The development of refractory castables is important due to their increasing applications in the cement, non-recovery coke ovens, chemical, metallurgical industries, ceramics, chemicals, oil/petrochemicals, etc. [1,2]. Unshaped monolithic refractories have been increasingly used instead of the shaped refractory bricks of the same class due to their easier replacement, lower cost, more efficient installation and lower material consumption, especially in steel-making applications such as the production of steel ladles and the linings of tundishes [2,3]. The addition of fine calcined alumina in castables improves the refractory properties, has a high melting point (2072 °C) and has good mechanical properties that are suitable for high-temperature applications [4,5]. High alumina cement (HAC), one of the most widely used as refractory binders in monolithic refractories, promotes initial hardening and mechanical strength before firing [6–10].

Every year, more than 300 million tons of industrial solid wastes are being produced by various industries in India and government is seeking ways to reduce the dual problems of disposal and health hazards from the accumulation of by-products. In recent years, the use of waste materials in the construction industry has become an important option, as it offers cost reductions, energy savings, and reduced CO₂ emissions from the production of Portland cement, as well as reduced environmental impacts of construction materials. The predominant industrial byproducts that can be effectively used include chemical gypsum, fly ash, lime sludge and ferrochrome slag [11–14].

Out of the different waste materials being generated, the use of byproduct ferrochrome slag is significant in the production of monolithic refractories. Ferrochrome slag is a waste material obtained from the manufacturing of high carbon ferrochromium alloy, which is usually dumped. Global ferrochrome production is totaled around 8.9 million tons in the year 2011 [15]. Utilization of dumped ferrochrome slag in refractory castables reduces the cost of the product and is friendly to the atmosphere. This material is being used for brick manufacturing, and recently has been tried in cement industry and base layer material of road pavements because of its excellent technical properties as well as chemical stability [13–15].

This slag is formed as a liquid at 1700 °C and its main components are SiO₂, Al₂O₃ and MgO. Additionally it consists of chrome, ferrous/ferric oxides and CaO [16,17]. The smelted products obtained from the smelting furnaces are ferrochrome alloy and slag, and the slag production is 1.1–1.6 ton/ton ferrochrome alloy [17]. Binary compound (magnesium-aluminate spinel) formed by interaction of MgO and Al₂O₃ present in the slag offers good mechanical, chemical and thermal properties both at ambient and elevated temperatures [18–20]. MA spinel is now extensively applied in high performance refractory castables [21,22].

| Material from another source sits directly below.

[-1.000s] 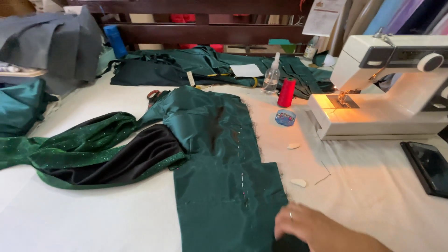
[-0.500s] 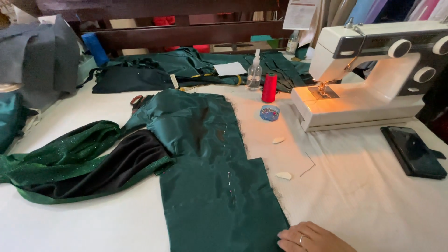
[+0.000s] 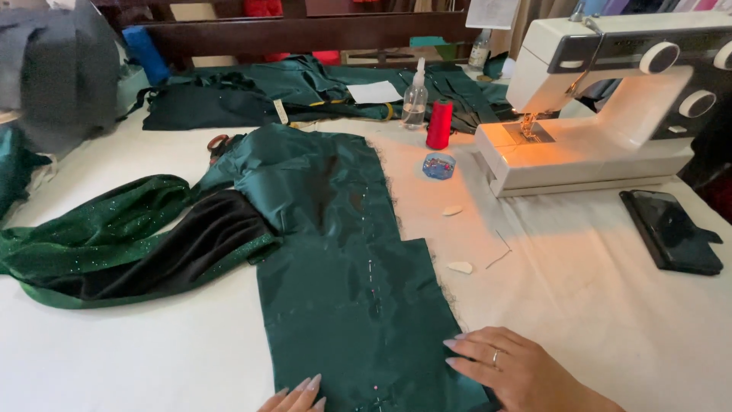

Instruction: Pinning layers of green satin fabric together along a seam to prepare for sewing.

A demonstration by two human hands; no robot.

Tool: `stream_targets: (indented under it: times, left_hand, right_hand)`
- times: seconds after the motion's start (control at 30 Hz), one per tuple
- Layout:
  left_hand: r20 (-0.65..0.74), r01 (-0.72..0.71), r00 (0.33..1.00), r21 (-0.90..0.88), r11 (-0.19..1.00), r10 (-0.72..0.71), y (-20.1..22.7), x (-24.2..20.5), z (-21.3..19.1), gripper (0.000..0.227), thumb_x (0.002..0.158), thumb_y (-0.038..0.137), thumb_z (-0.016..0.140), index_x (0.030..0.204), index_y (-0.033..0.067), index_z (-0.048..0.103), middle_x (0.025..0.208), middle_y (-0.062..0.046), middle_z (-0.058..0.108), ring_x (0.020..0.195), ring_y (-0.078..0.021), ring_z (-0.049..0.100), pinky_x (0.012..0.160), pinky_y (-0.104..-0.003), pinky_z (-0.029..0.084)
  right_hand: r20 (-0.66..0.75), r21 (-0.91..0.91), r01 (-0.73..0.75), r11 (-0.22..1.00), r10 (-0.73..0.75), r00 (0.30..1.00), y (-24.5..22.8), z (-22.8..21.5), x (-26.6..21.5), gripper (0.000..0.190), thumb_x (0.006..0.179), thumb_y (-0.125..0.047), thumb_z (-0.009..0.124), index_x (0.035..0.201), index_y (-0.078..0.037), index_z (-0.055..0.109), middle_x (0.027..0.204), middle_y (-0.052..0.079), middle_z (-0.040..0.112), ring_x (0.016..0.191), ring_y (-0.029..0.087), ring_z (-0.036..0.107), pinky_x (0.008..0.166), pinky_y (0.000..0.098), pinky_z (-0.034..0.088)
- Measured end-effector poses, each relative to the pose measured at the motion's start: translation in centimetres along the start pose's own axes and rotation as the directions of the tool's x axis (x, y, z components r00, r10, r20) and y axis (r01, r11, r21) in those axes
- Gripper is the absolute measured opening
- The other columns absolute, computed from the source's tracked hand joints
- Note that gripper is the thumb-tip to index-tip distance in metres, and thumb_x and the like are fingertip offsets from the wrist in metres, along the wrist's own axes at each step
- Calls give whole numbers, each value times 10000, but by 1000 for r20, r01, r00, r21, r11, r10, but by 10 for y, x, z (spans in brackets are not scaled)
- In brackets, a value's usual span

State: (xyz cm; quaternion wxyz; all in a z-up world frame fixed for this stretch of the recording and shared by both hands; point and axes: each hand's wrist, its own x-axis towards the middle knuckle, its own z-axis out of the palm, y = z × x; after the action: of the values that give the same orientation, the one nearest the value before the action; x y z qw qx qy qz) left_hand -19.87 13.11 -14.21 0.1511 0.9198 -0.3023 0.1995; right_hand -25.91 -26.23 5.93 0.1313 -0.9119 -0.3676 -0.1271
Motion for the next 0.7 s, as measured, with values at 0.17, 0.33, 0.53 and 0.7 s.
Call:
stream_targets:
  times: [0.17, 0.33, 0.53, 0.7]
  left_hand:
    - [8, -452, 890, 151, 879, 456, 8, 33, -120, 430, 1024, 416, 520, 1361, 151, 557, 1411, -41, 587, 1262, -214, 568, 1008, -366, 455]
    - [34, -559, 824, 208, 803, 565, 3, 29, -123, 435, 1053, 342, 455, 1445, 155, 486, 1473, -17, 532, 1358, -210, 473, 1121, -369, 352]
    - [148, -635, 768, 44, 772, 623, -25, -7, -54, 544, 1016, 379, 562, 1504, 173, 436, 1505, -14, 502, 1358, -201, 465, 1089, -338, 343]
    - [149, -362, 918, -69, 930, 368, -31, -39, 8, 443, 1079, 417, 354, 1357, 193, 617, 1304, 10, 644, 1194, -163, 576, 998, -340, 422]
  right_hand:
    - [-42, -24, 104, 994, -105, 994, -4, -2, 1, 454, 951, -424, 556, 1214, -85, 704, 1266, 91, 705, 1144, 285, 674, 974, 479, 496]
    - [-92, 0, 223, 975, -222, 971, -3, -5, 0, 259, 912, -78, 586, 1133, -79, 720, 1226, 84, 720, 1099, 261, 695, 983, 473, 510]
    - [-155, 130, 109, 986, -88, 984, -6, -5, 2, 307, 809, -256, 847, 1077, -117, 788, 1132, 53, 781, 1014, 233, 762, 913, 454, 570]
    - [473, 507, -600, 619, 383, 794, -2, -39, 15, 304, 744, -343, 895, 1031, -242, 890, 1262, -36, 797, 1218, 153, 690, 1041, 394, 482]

Evaluated effects of fine calcined alumina addition in castables reduce the permanent linear change. Mullite (3Al₂O₃–2SiO₂), which is another binary component of this slag-based system, is formed by reactions of silica glass melt and alumina present in bauxite. It is a thermodynamically most stable product in the high-temperature solid-state reaction between silica and bauxite [23,24]. In situ formed, elongated needle-like mullite crystals grow with increasing temperature and lock the structure to create a strong refractory bond system improving the mechanical properties of the castable [25,26].

The aim of this work is to prepare conventional castable and low cement castables by utilizing this waste ferrochrome slag, calcined bauxite and fine calcined alumina. Use of secondary resources makes it possible to solve problems of materials availability; it reduces cost for their extraction, processing and their industrial discharge in the atmosphere thereby providing economic and financial benefits to the country as well.

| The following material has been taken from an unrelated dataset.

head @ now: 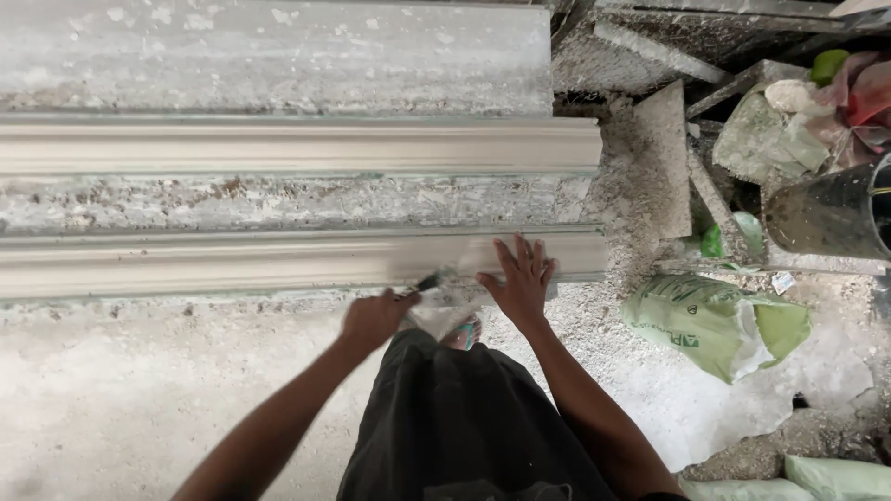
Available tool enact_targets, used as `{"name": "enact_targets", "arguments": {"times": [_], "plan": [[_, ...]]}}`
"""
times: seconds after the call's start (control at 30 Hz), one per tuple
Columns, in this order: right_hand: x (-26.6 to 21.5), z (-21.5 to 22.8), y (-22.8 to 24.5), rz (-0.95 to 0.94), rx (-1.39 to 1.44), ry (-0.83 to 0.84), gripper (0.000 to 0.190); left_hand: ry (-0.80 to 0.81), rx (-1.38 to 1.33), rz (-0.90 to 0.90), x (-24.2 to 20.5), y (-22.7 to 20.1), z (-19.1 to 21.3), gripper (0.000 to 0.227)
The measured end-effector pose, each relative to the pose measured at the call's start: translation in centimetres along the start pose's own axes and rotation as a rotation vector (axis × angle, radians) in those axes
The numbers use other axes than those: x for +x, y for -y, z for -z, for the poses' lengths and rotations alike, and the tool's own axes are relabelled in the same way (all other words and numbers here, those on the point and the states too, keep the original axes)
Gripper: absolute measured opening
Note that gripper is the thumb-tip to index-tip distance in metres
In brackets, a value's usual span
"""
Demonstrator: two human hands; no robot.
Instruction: Scraping excess plaster and cleaning the edges of a decorative molding piece using a putty knife.
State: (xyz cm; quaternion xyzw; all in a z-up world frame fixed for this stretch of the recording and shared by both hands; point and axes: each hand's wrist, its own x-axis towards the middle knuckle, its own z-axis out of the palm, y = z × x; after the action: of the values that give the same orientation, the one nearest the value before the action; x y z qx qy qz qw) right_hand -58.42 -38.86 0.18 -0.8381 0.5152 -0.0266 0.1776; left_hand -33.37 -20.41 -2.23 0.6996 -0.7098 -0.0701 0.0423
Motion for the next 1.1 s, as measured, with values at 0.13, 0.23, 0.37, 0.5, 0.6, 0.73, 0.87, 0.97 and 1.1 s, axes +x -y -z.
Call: {"name": "enact_targets", "arguments": {"times": [0.13,0.23,0.37,0.5,0.6,0.73,0.87,0.97,1.1], "plan": [[0.4,0.6,0.4,-0.021,0.006,0.018,0.08,0.044,-0.042,-0.037,2.7,-2.7,-0.2,0.035],[0.0,0.3,0.0,-0.046,-0.029,0.057,0.081,0.13,-0.04,-0.031,1.3,-2.3,0.6,0.039],[0.1,-0.1,0.3,-0.048,0.007,0.04,0.077,-0.083,-0.057,-0.036,1.3,-2.3,0.3,0.033],[0.7,0.2,-0.1,-0.069,-0.014,0.057,0.075,-0.127,-0.058,-0.071,3.4,-3.7,-0.1,0.028],[1.0,0.4,-1.3,-0.047,-0.043,0.081,0.075,-0.155,-0.004,-0.039,2.2,-2.7,0.3,0.031],[0.5,1.7,-3.8,-0.047,-0.009,0.043,0.072,-0.088,-0.006,-0.065,2.9,-3.7,0.4,0.032],[0.3,2.4,-6.0,-0.028,-0.042,0.035,0.07,-0.1,0.034,-0.057,3.8,-5.0,1.1,0.027],[0.7,2.5,-6.5,-0.011,-0.054,0.036,0.071,-0.088,0.053,-0.048,2.9,-3.8,1.3,0.03],[0.9,2.8,-6.5,-0.02,-0.011,0.073,0.07,-0.143,0.097,-0.065,3.5,-3.4,-1.7,0.028]]}}
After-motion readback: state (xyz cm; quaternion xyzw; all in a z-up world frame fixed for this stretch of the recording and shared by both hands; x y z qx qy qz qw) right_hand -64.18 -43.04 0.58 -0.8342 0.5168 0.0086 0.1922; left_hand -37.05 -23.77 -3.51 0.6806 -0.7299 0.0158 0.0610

2 Materials and experimental procedure

2.1 Materials

Calcined bauxite (Shiva Minerals Pvt. Ltd., Rourkela) along with ferrochrome slag (byproduct of TATA Ferroalloy, India) was used as aggregate. Details of particle grading and chemical composition are included in Table 1. High alumina cement CA-270 (Almatis Kolkata, India) is introduced as a hydraulic binder. Fine calcined alumina (Shiva Minerals Pvt. Ltd., Rourkela, India) was used as superfine additive. The percentage of aggregates was kept constant at 85% throughout the study. The fine calcined alumina content with respect to high alumina cement (HAC) varied from 0 to 15 wt.%.

Table 1 Particle size and chemical composition of the raw materials.

	FC slag (wt.%)	Calcined bauxite (wt.%)	HAC (wt.%)	Calcined alumina (wt.%)
Al2O3	22.21	85	72	99.0
SiO2	27.14	8	–	0.007
Fe2O3	4.01	3	–	0.016
CaO	5.13	–	28	0.005
MgO	24.88	–	–	0.001
TiO2	–	4	–	0.002
Cr2O3	12.57	–	–	–

FC, ferrochrome slag; HAC, high alumina cement.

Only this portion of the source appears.